● **Work task**:
When you reach the line containing "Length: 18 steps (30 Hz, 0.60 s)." in the entries below, begin reproducing lines exactly, and stop once the line containing "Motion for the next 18" is done.

● **Stored items**:
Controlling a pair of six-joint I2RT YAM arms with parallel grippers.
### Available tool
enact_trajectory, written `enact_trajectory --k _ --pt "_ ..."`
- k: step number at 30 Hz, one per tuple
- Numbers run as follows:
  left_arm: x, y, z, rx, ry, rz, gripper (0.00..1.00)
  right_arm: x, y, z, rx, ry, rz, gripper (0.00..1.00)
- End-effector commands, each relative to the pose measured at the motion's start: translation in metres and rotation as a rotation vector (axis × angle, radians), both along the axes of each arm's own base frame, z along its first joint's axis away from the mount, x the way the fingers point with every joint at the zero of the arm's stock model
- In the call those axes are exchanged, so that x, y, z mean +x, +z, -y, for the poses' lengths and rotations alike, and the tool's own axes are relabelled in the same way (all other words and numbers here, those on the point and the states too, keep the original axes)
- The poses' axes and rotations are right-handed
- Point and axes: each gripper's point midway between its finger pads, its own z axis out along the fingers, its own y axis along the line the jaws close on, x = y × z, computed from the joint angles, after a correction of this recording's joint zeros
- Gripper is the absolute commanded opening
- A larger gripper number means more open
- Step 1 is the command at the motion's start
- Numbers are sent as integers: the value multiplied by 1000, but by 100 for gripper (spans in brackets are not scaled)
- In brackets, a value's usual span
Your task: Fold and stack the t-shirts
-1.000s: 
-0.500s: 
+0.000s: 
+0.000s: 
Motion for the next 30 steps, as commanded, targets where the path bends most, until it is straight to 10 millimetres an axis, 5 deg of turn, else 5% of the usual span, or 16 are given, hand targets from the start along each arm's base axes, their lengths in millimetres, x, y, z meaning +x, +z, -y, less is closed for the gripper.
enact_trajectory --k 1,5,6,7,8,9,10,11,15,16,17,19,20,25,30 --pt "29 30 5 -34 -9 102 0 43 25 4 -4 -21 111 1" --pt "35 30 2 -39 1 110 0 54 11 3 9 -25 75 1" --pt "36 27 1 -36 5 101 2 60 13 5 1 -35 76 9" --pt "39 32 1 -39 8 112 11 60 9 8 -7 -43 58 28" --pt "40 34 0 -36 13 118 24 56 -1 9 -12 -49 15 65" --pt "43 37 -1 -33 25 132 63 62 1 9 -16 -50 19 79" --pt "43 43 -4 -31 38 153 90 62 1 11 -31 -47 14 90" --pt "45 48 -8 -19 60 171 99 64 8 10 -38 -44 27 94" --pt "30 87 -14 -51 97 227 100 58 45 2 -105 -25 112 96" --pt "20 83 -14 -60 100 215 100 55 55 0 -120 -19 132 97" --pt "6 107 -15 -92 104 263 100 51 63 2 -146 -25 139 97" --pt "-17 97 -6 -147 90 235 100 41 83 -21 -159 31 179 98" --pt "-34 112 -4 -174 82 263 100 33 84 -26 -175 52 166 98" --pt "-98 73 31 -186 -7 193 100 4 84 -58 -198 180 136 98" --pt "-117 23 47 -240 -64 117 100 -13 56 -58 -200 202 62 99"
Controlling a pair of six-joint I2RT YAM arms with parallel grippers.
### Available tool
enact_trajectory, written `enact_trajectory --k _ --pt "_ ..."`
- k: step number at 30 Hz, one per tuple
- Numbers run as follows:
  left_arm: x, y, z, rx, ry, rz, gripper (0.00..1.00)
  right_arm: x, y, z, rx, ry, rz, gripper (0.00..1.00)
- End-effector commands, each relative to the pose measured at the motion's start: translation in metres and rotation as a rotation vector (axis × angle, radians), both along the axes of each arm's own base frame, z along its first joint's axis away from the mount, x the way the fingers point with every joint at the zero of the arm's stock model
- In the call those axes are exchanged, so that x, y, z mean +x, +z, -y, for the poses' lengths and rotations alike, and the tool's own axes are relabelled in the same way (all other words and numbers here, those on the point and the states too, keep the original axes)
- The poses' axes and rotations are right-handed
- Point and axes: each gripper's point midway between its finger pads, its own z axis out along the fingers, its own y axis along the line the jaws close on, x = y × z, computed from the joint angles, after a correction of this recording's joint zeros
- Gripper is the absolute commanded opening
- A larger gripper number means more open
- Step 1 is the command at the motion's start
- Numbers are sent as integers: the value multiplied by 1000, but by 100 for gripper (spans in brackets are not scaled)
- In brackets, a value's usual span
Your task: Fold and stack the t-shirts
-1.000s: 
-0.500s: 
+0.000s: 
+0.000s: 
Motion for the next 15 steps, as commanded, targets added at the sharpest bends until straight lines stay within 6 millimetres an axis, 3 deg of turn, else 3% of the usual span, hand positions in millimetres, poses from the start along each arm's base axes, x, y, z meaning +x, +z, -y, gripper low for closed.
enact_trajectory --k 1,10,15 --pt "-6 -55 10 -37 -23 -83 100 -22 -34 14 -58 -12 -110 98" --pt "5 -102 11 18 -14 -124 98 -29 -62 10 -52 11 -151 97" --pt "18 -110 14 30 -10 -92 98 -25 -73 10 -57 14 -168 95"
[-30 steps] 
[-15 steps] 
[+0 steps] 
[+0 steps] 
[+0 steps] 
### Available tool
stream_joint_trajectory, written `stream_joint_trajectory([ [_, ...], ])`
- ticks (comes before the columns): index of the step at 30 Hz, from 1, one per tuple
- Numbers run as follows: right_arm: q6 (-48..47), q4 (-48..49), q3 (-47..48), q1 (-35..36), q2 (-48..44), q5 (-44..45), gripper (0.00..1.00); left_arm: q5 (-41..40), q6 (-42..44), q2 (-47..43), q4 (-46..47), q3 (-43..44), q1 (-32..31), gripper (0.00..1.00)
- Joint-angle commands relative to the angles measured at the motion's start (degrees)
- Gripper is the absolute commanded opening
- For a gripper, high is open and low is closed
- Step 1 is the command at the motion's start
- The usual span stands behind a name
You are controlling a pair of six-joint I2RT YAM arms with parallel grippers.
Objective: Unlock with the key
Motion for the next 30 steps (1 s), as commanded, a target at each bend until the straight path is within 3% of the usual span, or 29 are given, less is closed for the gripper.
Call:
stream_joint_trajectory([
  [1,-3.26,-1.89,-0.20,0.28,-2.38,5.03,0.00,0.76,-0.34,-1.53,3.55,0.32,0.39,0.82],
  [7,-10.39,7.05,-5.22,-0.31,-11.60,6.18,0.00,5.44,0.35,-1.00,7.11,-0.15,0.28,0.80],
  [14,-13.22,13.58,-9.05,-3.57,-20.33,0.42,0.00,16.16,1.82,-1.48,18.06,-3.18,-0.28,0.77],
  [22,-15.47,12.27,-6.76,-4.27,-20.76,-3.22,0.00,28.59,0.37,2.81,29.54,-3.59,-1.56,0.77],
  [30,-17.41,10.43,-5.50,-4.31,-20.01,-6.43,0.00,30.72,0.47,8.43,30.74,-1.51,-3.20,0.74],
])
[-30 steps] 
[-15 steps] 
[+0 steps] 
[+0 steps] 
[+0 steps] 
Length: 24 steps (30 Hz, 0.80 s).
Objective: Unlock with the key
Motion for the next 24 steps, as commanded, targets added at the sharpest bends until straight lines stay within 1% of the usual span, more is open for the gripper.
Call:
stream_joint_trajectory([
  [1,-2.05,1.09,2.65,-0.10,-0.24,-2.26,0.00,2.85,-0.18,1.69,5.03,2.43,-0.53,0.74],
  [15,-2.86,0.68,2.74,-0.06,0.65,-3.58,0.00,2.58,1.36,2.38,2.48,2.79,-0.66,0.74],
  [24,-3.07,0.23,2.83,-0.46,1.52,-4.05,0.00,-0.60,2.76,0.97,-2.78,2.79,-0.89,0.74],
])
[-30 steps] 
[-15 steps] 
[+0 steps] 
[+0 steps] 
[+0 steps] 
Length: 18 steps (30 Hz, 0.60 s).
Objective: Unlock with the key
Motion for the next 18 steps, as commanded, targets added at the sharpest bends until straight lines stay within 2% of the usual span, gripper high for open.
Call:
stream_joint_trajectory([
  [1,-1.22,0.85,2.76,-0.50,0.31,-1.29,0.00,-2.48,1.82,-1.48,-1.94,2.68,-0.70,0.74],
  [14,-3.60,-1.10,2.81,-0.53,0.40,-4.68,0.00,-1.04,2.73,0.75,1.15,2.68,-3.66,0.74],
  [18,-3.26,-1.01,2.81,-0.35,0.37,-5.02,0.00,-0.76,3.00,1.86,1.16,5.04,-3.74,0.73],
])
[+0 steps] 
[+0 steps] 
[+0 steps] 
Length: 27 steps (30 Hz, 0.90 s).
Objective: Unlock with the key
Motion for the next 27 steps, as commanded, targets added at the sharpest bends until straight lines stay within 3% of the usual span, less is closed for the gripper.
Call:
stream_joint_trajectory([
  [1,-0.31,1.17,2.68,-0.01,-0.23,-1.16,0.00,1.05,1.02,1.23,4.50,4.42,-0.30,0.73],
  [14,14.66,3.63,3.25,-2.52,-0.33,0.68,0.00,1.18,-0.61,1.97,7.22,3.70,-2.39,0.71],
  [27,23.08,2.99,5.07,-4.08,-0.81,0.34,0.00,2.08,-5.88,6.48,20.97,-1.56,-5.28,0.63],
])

● **Worked solution**:
Length: 18 steps (30 Hz, 0.60 s).
Objective: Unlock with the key
Motion for the next 18 steps, as commanded, targets added at the sharpest bends until straight lines stay within 2% of the usual span, gripper high for open.

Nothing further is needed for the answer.